データが競争優位性を生み出す今日、データセンターの役割はますます大きくなる。Innoviumはデータセンターに最適化した半導体チップで業界をけん引。創業者でCEOのRajiv Khemani氏に話を聞いた。

データセンターに最適化されたチップ

―創業でインスピレーションとなったことを教えてください。

 私は、主にネットワークとデータセンターの分野でキャリアを積み、創業前は半導体メーカーCaviumでCOOを務めていました。そして、「今後は10年間で、ITインフラはデータセンターに大きく移行していくだろう」と予測し、そこで「徹底的にデータセンターに最適化された半導体チップを作れないか」と考えました。そうすればパフォーマンス、マネジメント、アナリティクスで優位に立てます。それが創業のきっかけとなりました。

 当社が作るのは非常に複雑なチップで、多くの企業が挑戦して失敗してきたものです。設立メンバーの多くはチップ系ベンダーのBroadcom出身で、ネットワーキングに関する知識が豊富でした。おかげでイノベーティブで最高品質のチップを作れました。

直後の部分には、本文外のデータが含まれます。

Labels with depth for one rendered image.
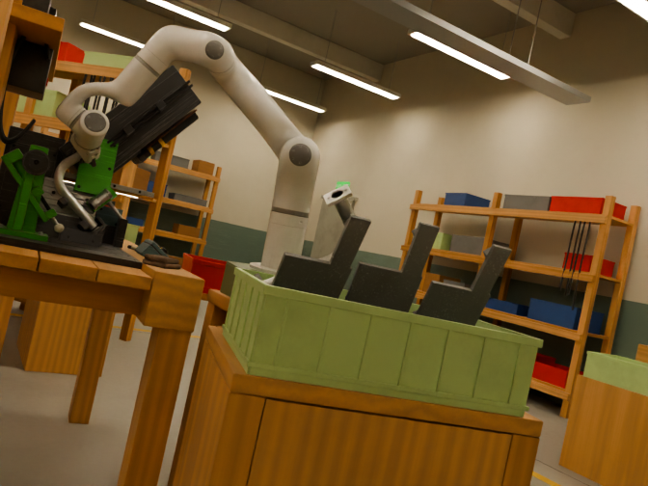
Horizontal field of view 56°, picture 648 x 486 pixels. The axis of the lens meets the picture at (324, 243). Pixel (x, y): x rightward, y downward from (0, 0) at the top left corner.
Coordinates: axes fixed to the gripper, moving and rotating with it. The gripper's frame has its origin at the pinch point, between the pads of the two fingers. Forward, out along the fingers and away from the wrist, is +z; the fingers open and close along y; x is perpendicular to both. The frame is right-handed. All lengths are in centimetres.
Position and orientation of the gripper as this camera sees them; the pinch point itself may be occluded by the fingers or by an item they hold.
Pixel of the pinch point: (81, 154)
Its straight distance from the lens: 226.6
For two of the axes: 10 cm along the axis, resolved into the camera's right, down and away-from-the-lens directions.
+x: -6.8, 5.4, -4.9
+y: -5.5, -8.2, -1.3
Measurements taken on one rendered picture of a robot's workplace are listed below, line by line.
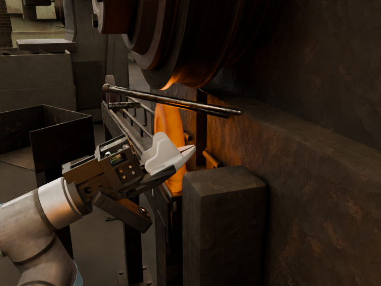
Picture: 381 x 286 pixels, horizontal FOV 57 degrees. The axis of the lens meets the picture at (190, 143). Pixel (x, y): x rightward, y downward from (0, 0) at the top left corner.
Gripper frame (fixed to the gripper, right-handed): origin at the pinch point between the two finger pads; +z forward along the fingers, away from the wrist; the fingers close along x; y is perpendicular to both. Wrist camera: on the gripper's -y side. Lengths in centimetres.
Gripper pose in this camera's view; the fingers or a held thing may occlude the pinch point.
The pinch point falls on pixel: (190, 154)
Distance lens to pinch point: 61.1
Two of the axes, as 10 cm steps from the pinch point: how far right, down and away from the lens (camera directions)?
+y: -3.4, -8.5, -4.1
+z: 9.0, -4.2, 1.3
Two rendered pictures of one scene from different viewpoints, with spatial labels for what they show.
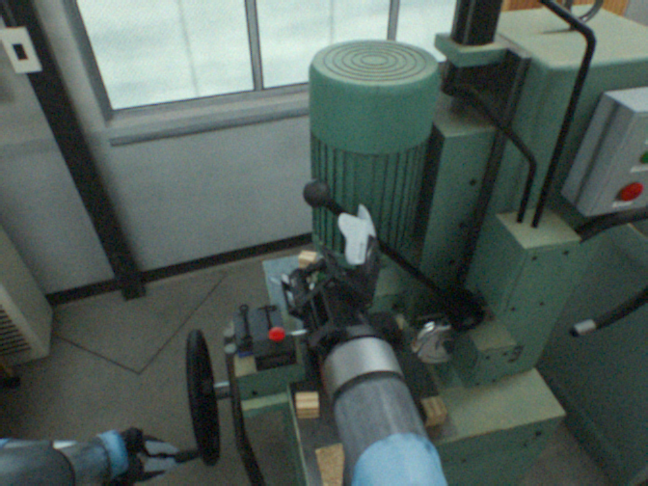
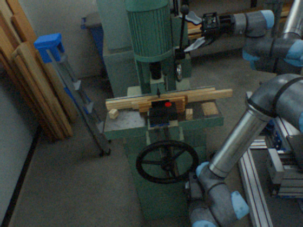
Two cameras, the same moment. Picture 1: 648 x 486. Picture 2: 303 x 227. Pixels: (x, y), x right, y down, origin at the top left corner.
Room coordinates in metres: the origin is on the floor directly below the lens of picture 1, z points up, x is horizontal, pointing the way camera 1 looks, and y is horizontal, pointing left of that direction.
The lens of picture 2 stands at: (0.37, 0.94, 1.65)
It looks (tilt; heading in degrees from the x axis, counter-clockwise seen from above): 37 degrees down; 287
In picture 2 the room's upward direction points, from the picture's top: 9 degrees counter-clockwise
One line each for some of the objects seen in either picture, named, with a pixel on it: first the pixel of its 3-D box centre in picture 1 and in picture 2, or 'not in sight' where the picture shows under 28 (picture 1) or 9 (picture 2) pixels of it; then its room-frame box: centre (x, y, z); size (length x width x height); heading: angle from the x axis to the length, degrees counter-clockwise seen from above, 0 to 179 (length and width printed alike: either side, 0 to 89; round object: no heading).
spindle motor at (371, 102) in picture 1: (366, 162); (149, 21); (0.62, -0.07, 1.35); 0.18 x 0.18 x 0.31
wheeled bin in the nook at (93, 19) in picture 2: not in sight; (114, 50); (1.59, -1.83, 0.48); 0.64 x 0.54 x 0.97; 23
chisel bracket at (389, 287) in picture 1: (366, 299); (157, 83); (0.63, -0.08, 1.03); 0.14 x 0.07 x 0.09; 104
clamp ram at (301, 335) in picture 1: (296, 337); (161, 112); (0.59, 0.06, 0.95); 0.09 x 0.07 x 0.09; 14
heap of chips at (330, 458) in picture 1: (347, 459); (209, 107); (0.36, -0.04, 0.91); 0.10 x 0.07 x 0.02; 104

 当社は今では80を超える特許を有しています。おかげでチップを大変効率的に作ることができました。データセンターネットワークの運営を容易にするアナリティクス能力をつけ、他ではできなかったような可視性をネットワークに導入できました。

業界最高のパフォーマンス

―プロダクトについて教えてください。

 主要プロダクトである、データセンタースイッチ用チップが果たすのは、SOA(半導体光増幅器)とストレージ、アプリケーションとエンドユーザーを相互につなぐことです。Google、Microsoft、Amazon、Facebook、Ciscoといった企業など、データセンターを運用する企業に活用されています。

Rajiv Khemani
Innovium
Founder & CEO
スタンフォード大学MBA取得。大手・スタートアップ両方で、ネットワーキング及びデータセンターテクノロジーでキャリアを積み、半導体CaviumでCOOを経験し売却。2014年にInnoviumを創業しCEO。

―競合と比較して、強みはどこにあると考えますか。

 強みはパフォーマンスの高さです。当社のチップは最大で毎秒12.8テラバイトのパフォーマンスです。このため、他にないような高品質のネットワークを構築できます。

―ビジネスモデルについて教えてください。

 チップの販売が主力です。チップは容量別になっており、価格は容量の大きさによって幅があります。他には付随するソフトウェアの提供、データセンターの運用を行っています。

日本への進出にも関心

―国際的な事業展開もされていますか。

 米国の他にも、中国、欧州の大規模データセンターが顧客になります。カスタマーの比率は米国と米国外で50対50です。

 日本への進出にも関心があり、協業できそうな日本企業も探しています。データセンターのシステムを運用する企業と提携できたらと思います。当社に関心を示しそうなのは、NTT、ソフトバンク、楽天、KDDIあたりではないかと思います。

―当面の目標と、長期的なビジョンについて教えてもらえますか。

 当面の目標は、カスタマーを増やすこと、これまでと異なる国・地域に拡大することです。新製品も増やしたいです。

 長期的なビジョンは、大規模クラウドやエッジデータセンターなどの顧客に信頼される存在となることです。